Problem to solve:
In the copy, include no images, and repeat each entry precisely as written.

Record set:
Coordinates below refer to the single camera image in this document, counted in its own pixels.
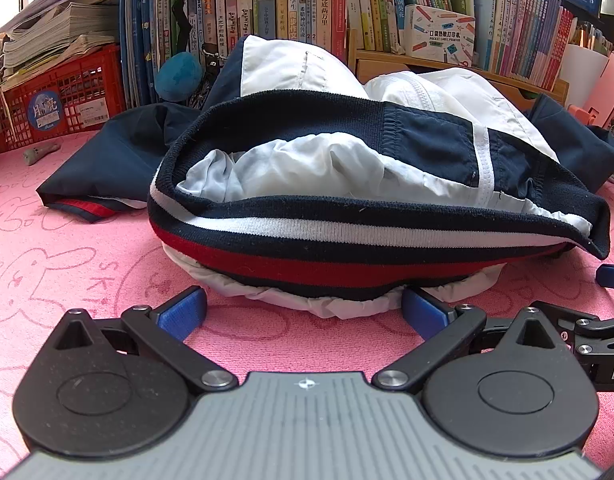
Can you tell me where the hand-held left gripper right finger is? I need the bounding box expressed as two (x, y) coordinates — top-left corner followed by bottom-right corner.
(373, 286), (570, 392)

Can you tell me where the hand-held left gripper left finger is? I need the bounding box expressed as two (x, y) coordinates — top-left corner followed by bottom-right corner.
(54, 285), (239, 394)

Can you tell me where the navy and white jacket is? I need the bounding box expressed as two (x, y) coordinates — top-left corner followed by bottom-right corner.
(37, 35), (614, 322)

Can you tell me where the pink bunny print blanket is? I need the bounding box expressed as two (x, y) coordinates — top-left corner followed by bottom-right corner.
(0, 130), (614, 480)

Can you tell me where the small grey toy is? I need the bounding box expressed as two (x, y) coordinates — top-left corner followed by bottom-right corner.
(23, 142), (60, 166)

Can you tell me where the blue plush ball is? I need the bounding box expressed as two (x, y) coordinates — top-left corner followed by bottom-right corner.
(156, 52), (204, 101)

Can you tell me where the red plastic crate with sticker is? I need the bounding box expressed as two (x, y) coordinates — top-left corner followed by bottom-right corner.
(0, 44), (128, 154)

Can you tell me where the wooden drawer organizer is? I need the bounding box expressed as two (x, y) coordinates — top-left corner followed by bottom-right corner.
(348, 29), (571, 109)

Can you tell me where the row of slim schoolbooks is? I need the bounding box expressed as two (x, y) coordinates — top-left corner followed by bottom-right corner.
(347, 0), (579, 92)

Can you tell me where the white printed cardboard box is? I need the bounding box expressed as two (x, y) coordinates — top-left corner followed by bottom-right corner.
(403, 4), (476, 67)

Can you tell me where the stack of paper booklets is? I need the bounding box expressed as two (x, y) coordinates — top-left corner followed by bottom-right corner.
(0, 0), (122, 82)

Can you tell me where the row of tall children's books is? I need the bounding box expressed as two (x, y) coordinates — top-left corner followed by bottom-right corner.
(118, 0), (351, 107)

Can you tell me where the black hanging strap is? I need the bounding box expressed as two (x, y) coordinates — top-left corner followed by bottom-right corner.
(171, 0), (209, 57)

Task response:
Coordinates below refer to the single camera image in this document, counted in its own pixels.
Can you tell me where the hand-held left gripper right finger is? I need the bounding box expressed as two (x, y) coordinates — top-left corner followed by bottom-right corner.
(373, 286), (570, 392)

Can you tell me where the hand-held left gripper left finger is? I need the bounding box expressed as two (x, y) coordinates — top-left corner followed by bottom-right corner.
(54, 285), (239, 394)

Can you tell me where the navy and white jacket is? I need the bounding box expressed as two (x, y) coordinates — top-left corner followed by bottom-right corner.
(37, 35), (614, 322)

Can you tell me where the pink bunny print blanket is? I need the bounding box expressed as two (x, y) coordinates — top-left corner followed by bottom-right corner.
(0, 130), (614, 480)

Can you tell me where the small grey toy is? I need the bounding box expressed as two (x, y) coordinates — top-left corner followed by bottom-right corner.
(23, 142), (60, 166)

Can you tell me where the blue plush ball is? I need the bounding box expressed as two (x, y) coordinates — top-left corner followed by bottom-right corner.
(156, 52), (204, 101)

Can you tell me where the red plastic crate with sticker is? I need the bounding box expressed as two (x, y) coordinates — top-left corner followed by bottom-right corner.
(0, 44), (128, 154)

Can you tell me where the wooden drawer organizer is? I need the bounding box expressed as two (x, y) coordinates — top-left corner followed by bottom-right corner.
(348, 29), (571, 109)

Can you tell me where the row of slim schoolbooks is? I need the bounding box expressed as two (x, y) coordinates — top-left corner followed by bottom-right corner.
(347, 0), (579, 92)

Can you tell me where the white printed cardboard box is? I need the bounding box expressed as two (x, y) coordinates — top-left corner followed by bottom-right corner.
(403, 4), (476, 67)

Can you tell me where the stack of paper booklets is? I need the bounding box expressed as two (x, y) coordinates — top-left corner followed by bottom-right corner.
(0, 0), (122, 82)

Can you tell me where the row of tall children's books is? I need the bounding box expressed as two (x, y) coordinates — top-left corner followed by bottom-right corner.
(118, 0), (351, 107)

Can you tell me where the black hanging strap is? I need the bounding box expressed as two (x, y) coordinates — top-left corner followed by bottom-right corner.
(171, 0), (209, 57)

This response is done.